I had lunch in the new arts centre, overlooking the Tay. I visited the Howff graveyard and I bought tea in Braithwaites’ and fern cakes from Goodfellow and Steven. I wandered round the university. Watson Grant was no longer there, of course. Aileen left him in 1973 to live with her lover — a dashing pilot stationed at RAF Leuchars. Grant Watson declared personal bankruptcy a year later, lost his tenure, got taken into Liff for a while.
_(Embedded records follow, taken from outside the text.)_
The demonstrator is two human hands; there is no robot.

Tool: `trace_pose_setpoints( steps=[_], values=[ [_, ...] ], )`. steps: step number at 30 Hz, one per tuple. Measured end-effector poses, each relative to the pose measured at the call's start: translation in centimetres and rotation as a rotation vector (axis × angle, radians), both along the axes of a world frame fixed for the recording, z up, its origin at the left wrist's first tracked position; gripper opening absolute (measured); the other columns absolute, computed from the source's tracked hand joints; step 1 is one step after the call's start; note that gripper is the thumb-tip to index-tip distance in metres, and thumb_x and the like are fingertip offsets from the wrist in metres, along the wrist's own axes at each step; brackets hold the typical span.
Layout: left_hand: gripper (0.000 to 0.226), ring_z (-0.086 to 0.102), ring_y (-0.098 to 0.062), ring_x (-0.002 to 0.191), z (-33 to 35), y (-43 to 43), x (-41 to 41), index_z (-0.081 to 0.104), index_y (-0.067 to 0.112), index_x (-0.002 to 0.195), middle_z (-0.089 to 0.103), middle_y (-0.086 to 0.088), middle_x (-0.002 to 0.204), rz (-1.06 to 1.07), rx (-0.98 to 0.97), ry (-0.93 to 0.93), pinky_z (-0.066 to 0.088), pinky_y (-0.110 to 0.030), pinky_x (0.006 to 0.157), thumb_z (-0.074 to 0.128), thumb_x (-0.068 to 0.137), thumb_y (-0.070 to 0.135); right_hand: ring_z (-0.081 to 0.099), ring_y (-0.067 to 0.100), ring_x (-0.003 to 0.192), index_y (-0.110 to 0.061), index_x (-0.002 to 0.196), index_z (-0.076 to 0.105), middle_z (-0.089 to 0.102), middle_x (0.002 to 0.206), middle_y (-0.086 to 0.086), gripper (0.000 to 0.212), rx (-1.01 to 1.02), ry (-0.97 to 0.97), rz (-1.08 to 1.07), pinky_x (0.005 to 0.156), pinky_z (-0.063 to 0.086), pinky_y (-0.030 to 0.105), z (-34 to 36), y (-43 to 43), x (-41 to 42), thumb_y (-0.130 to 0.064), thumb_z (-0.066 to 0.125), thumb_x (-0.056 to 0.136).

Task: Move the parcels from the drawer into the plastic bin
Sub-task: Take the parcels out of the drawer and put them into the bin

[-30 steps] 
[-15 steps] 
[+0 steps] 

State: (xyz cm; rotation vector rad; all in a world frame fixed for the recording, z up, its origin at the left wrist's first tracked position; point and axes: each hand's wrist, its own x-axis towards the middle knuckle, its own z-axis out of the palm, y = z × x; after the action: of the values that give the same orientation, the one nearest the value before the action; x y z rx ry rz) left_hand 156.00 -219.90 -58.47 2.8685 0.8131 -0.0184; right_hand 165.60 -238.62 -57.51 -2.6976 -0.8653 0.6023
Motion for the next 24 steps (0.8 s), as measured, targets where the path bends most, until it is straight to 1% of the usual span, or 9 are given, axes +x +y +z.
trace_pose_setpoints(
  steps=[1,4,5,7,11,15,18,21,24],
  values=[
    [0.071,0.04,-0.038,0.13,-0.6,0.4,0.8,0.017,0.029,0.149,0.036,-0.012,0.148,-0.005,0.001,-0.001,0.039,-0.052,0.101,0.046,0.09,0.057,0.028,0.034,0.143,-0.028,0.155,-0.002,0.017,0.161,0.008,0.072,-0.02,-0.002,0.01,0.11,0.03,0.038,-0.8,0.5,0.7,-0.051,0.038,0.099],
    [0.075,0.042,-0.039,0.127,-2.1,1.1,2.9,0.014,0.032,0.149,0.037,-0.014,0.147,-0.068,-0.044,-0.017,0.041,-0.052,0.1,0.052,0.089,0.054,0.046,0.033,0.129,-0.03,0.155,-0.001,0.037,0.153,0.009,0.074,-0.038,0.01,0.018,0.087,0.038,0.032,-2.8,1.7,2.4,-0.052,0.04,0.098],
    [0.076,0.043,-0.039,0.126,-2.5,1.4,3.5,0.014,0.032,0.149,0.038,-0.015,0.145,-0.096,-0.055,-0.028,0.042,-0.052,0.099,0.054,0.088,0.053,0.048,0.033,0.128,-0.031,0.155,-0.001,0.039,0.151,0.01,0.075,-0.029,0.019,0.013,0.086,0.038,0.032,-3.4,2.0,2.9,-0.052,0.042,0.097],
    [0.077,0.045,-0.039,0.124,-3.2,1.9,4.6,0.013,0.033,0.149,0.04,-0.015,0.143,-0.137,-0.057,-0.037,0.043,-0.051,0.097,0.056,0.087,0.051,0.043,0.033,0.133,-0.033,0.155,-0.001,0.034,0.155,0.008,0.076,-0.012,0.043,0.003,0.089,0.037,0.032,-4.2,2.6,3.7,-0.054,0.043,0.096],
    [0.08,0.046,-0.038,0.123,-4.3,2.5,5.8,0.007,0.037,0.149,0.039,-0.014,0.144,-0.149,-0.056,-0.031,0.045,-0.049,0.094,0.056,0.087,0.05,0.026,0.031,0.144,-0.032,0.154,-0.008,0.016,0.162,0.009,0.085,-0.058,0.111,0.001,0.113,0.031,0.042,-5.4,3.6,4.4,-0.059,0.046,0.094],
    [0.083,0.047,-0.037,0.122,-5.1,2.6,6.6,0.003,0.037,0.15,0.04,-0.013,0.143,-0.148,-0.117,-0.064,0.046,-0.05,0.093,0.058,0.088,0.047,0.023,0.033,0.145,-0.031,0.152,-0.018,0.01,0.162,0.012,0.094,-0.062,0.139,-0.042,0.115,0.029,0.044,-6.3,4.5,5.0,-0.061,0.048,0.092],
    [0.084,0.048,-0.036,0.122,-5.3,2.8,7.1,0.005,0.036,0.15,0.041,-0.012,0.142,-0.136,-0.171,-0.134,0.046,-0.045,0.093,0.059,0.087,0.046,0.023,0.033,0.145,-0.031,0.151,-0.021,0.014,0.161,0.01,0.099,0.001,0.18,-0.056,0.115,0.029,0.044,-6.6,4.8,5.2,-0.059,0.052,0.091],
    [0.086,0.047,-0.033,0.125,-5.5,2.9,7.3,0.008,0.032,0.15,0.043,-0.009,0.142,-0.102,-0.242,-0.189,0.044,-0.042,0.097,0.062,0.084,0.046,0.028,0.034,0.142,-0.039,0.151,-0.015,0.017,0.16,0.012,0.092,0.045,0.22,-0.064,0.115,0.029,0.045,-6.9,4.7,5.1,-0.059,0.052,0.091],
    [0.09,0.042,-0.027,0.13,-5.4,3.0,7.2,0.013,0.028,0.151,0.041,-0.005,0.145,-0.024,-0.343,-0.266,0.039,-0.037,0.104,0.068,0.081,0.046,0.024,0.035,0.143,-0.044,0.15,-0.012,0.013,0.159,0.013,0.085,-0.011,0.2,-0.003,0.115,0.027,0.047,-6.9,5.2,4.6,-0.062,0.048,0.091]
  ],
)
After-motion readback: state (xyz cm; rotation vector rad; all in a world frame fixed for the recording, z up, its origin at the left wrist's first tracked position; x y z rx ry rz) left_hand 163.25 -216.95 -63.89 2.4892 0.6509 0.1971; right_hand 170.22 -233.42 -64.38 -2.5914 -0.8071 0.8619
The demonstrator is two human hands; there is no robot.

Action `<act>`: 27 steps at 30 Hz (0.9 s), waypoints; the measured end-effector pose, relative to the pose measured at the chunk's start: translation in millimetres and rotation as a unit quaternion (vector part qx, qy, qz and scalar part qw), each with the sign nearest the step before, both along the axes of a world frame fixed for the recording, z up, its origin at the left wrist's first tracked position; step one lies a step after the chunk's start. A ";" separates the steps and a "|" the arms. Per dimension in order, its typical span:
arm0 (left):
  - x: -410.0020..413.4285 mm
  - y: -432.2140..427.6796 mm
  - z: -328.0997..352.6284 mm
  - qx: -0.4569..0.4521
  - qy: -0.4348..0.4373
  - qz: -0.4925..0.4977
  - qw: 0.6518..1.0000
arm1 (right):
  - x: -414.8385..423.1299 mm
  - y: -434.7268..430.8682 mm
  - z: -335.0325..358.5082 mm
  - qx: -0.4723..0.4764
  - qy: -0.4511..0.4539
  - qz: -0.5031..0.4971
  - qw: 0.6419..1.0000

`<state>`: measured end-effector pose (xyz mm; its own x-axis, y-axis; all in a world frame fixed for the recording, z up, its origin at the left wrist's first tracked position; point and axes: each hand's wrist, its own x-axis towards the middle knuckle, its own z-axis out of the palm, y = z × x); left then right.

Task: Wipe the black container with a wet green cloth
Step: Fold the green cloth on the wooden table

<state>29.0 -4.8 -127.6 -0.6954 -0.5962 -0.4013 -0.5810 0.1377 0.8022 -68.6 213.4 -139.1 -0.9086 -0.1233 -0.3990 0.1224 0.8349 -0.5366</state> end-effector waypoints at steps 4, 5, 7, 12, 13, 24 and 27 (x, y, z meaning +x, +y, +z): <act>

Now he lives quietly in Devon and works as a bookbinder.
Dr Dick was no longer there either — he moved to Lancaster University — and Maggie Mackenzie died of a blood clot on the brain a few minutes after I patted her hand and said goodbye to her in the DRI. Professor Cousins died years ago after handing over the reins of the English department to Christopher Pike, who had undergone a miraculous recovery.
To my astonishment, I saw Bob again. The reason I was in Dundee was because I was on a book tour, of sorts. To everyone’s surprise, but mostly mine, I had eventually become a writer of detective fiction — the genteel kind for nervous people who like their crime free of anything to do with urban decay, computers or sex, and for foreigners who like their English detectives to be quaint and colourful.
I was giving a reading, to a modest audience, in James Thin’s bookshop in the High Street. Halfway through, I looked up and saw a figure staring in through the plate glass of the window like a curious fish in a tank.
I thought he was another madman and returned to reading. A few minutes later the madman came into the shop and hovered annoyingly behind the rest of the audience. Only after the usual questions were done with did the madman — overweight, balding, a rather sleazy air — speak.
‘Is it really you?’ he said, his natural nasal Essex returned.